* _Goal of the exercise_: Each line of the listing that includes the string "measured" needs to be located and copied.

* _Data below_:
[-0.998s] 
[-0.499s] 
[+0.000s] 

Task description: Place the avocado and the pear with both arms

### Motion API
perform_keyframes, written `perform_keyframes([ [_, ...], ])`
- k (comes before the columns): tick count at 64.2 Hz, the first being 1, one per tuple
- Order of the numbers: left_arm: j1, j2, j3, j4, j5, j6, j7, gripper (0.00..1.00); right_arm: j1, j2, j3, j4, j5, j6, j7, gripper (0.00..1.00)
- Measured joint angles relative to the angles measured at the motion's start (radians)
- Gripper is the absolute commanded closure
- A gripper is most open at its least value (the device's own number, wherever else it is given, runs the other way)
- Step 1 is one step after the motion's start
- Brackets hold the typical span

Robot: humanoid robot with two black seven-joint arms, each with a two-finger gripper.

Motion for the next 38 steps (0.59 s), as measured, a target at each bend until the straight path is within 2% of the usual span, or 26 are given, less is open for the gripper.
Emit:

* _Result of this task_:
- Measured joint angles relative to the angles measured at the motion's start (radians)
Motion for the next 38 steps (0.59 s), as measured, a target at each bend until the straight path is within 2% of the usual span, or 26 are given, less is open for the gripper.

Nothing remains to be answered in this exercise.